For continuous outcomes, if all data was from the same scale, the mean follow‐up values will be pooled with change‐from‐baseline data, and the results will be reported as the mean difference. If there is a need to report standardized mean differences, then the review authors will not pool endpoint and change‐from‐baseline data [5].

If the included studies do not allow pooling of data, the review authors will present the results in a narrative format [40–42].

Sensitivity analysis.

The review authors plan to carry out the following sensitivity analyses for the main comparisons to investigate the robustness of the treatment effect on critical outcomes:

Impact of including studies with high or unclear risk of detection, selection, and attrition biases.

Impact of including studies with imputed data.

Impact of excluding trials with a high risk of bias or those with small sample sizes.

The Grading of Recommendations, Assessment, Development and Evaluation (GRADE) approach will be used to assess the quality of evidence related to each of the primary outcomes listed [5,43,44].

Confidence in cumulative evidence.

The quality of evidence for each outcome will be assessed using GRADE [42–45]. The quality of the studies outcomes will be classified into four categories: high, moderate, low or very low. The authors will create “Summary of Finding Table” for the following outcomes: 1-Validated health-related quality of life scores. 2-Validated patient-rated measures of knee function. 3- Pain: [5,46–49].

The authors will use the methods and recommendations described in chapter 12 of the Cochrane Handbook for Systematic Reviews of Interventions, using GRADE Pro software [35,39,37,44,48–50].

Patient consent for publication.

Not applicable.

Discussion

Expected benefits

Many patients have cruciate ligament injuries of the knee nowadays. This systematic review and meta-analysis will help Orthopaedic surgeons, Knee surgeons and patients to make more informed decisions.

Future research directions

The authors will carry out a Future Research Directions after analyzing the results found in this review. It will identify gaps in the literature that need to be addressed in subsequent studies. Therefore, the authors can point out the flaws and gaps of the existing literature and indicate the best study designs that can be carried out in the future.

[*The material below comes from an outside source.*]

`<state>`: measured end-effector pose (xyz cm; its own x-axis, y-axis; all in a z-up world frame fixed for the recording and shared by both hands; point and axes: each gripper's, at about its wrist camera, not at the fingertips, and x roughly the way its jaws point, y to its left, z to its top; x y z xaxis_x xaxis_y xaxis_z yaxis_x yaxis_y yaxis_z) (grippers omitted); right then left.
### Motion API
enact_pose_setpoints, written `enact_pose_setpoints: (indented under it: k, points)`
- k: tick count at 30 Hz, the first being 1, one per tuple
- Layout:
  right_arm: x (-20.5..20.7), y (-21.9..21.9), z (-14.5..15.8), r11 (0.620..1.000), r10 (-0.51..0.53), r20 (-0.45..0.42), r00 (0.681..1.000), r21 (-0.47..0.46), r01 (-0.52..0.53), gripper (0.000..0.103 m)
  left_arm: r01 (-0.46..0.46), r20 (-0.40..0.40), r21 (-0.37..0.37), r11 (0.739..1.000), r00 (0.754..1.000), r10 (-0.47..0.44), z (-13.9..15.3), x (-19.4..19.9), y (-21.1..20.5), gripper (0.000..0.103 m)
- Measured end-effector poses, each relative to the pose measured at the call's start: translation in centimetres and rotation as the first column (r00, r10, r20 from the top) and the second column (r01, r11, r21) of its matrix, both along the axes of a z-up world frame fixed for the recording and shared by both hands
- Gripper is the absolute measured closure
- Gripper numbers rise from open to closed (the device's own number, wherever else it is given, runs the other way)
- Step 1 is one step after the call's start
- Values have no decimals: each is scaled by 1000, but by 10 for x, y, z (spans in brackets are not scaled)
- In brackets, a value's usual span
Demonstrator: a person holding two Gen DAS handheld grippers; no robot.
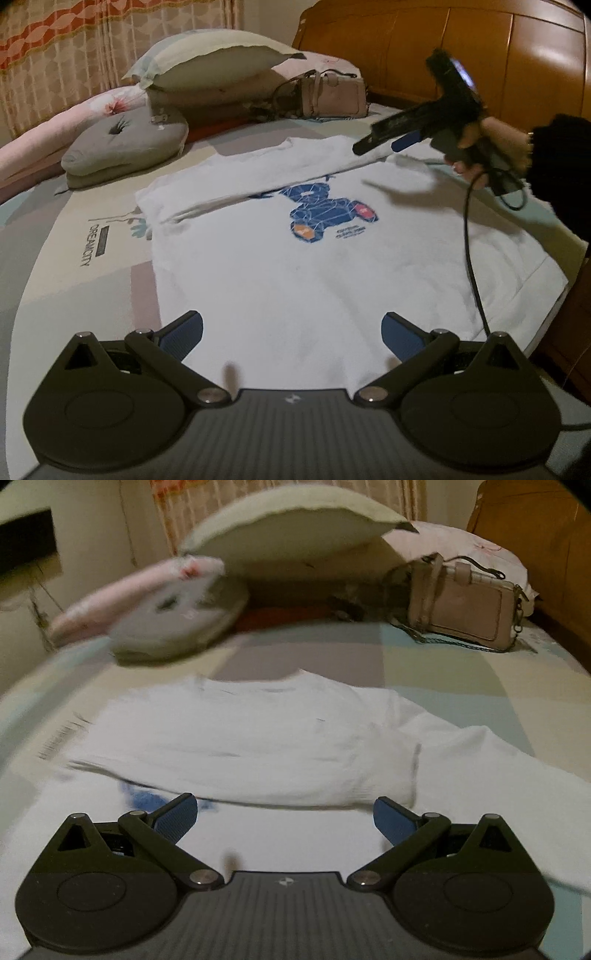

Strengths and limitations of this study

This systematic review protocol follows the guidelines of the Cochrane Handbook, PRISMA and is registered in PROSPERO.

The strength of this systematic review is based on the fact that there will be no restriction in the studies`selection based on the publication date and/or language.

This review will only include randomized clinical trials and will be evaluated using the main databases, resulting in a better level of evidence.

It will be difficult to pool data with various interventions for treating PCL injuries and we anticipate a high degree of heterogeneity in the included trials, so subgroup analyses will be conducted to address this problem.

Conclusion

This systematic review will be a comprehensive assessment of current state of evidence on the effectiveness of the interventions (surgical and conservative) for treating PCL injuries of the knee in adults, will build a foundation for informed health decision-making and will help to identify potential areas of improvement in research and clinical areas.

Supporting information

S1 File. PRISMA-P checklist.

(DOCX)

Data Availability

No datasets were generated or analysed during the current study. All relevant data from this study will be made available upon study completion.

Funding Statement

The author(s) received no specific funding for this work.